Furthermore, the Varieties of Capitalism approach is held to be functionalist. One cannot assume that actors do indeed support the production configuration that corresponds to “their” model of capitalism. In this respect, the erosion of the “ German model ” is traced in many empirical studies and contrasted with the stability of this model postulated by Hall and Soskice.

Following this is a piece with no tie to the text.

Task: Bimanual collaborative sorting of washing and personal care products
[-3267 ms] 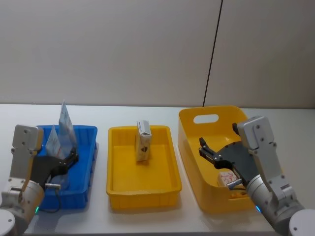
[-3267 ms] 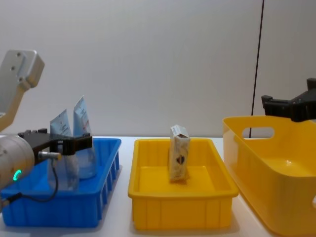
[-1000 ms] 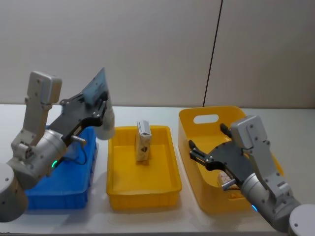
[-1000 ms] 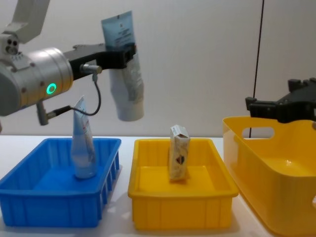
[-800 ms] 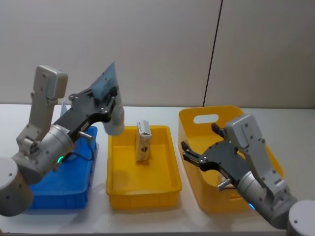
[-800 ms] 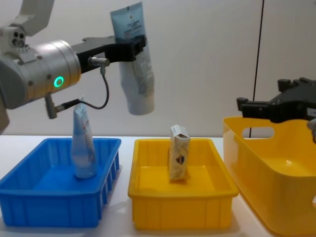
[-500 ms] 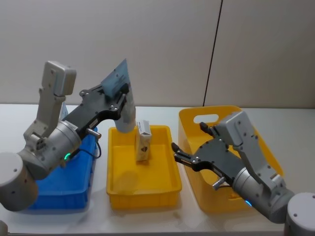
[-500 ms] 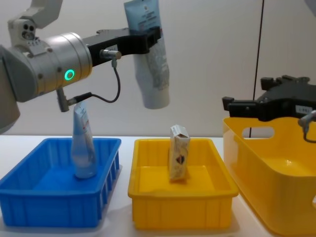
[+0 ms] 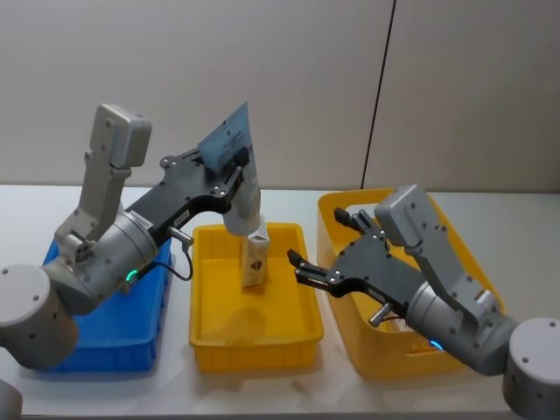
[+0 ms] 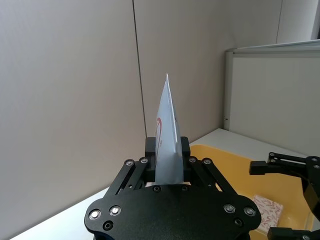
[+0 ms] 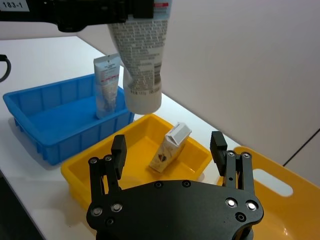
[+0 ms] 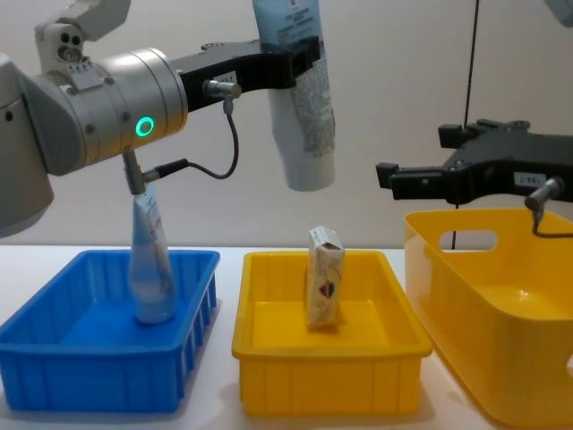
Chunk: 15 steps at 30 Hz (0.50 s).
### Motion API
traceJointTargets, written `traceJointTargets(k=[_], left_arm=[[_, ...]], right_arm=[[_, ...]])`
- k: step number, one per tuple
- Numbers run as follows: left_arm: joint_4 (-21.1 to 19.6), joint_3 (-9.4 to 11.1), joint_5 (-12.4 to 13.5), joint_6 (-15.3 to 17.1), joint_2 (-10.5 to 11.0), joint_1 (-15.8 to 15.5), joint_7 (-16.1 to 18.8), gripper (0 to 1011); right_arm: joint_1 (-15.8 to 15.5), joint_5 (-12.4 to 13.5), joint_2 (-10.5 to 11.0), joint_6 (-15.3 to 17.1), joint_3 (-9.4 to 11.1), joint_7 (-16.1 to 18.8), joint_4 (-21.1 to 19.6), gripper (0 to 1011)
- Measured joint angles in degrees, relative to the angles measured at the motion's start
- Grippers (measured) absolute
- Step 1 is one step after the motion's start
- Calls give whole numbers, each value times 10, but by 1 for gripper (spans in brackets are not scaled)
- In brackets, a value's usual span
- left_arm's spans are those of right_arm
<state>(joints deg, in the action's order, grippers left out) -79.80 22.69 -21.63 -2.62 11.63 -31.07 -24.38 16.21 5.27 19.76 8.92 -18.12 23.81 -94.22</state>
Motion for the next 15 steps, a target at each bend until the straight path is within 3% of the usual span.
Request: traceJointTargets(k=[15], left_arm=[[1, 6, -4, -1, 0, -4, -8, 234]], right_arm=[[60, 15, -1, -26, -21, 42, 50, 1004]])
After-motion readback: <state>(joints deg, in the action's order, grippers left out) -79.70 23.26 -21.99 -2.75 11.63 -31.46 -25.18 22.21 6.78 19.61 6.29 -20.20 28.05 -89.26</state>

The main proponents of this criticism include Wolfgang Streeck and his colleagues at the Max Planck Institute for the Study of Societies in Cologne .

Individual evidence

  1. ^ Mark Granovetter: Economic Action and Social Structure. The problem of embeddedness. In: American Journal of Sociology , Volume 91 (3), 1985, pp. 481-510.
  2. ^ Martin Schröder: Integrating Welfare and Production Typologies. How Refinements of the Varieties of Capitalism Approach Call for a Combination with Welfare Typologies. In: Journal of Social Policy , Volume 38, 2009, pp. 19–43.
  3. ^ Thomas Cusack, Torben Iversen, David Soskice: Economic Interests and the Origins of Electoral Systems. In: American Political Science Review , Volume 101, 2007, pp. 373-391.
  4. ^ Wolfgang Streeck, Kathleen Thelen: Beyond continuity: Institutional change in advanced political economies. Oxford University Press, Oxford 2005.
  5. ^ Vivien Schmidt: The Futures of European Capitalism. Oxford University Press, Oxford 2002.

literature

  • Peter A. Hall, David Soskice: Varieties of Capitalism: The Institutional Foundations of Comparative Advantage. Oxford University Press, Oxford 2001.
  • Bruno Amable: The Diversity of Modern Capitalism. Oxford University Press, Oxford 2003.
  • Lucian Cernat: Europeanization, Varieties of Capitalism and Economic Performance in Central and Eastern Europe. Palgrave Macmillan, New York 2006.
  • Colin Crouch: Models of Capitalism. In: New Political Economy , Volume 10 (4), 2005, pp. 439-456.
  • Daniel Gingerich, Peter Hall: Varieties of Capitalism and Institutional Complementarities in the Macroeconomy. An empirical analysis. MPIfG Discussion Paper 04/5. Max Planck Institute for the Study of Societies, Cologne 2004 ( online ).
  • Colin Hay: Two Can Play at That Game ... or Can They? Varieties of Capitalism, Varieties of Institutionalism. In: David Coates (Ed.): Varieties of Capitalism, Varieties of Approaches. Palgrave Macmillan, New York 2005, pp. 106-121.
  • Jonas Pontusson: Varieties and Commonalities of Capitalism. In: David Coates (Ed.): Varieties of Capitalism, Varieties of Approaches. Palgrave Macmillan, New York 2005, pp. 163-188.
  • Martin Rhodes: Varieties of Capitalism and the Political Economy of European Welfare States. In: New Political Economy , Volume 10 (3), 2005, pp. 363-370.
  • David Soskice: Divergent Production Regimes: Coordinated and Uncoordinated Market Economies in the 1980s an 1990s. In: Herbert Kitschelt, Peter Lange, Gary Marks , John Stephens (Eds.): Continuity and Change in Contemporary Capitalism. Cambridge University Press, Cambridge 1999, pp. 101-134.
  • Martin Schröder: Integrating Varieties of Capitalism and Welfare State Research: A Unified Typology of Capitalisms. Palgrave, New York 2013.
  • Wolfgang Streeck: German Capitalism. Does it exist? Can it Survive? In: Political Economy of Modern Capitalism: Mapping Convergence and Diversity. Sage, London 1997, pp. 33-54.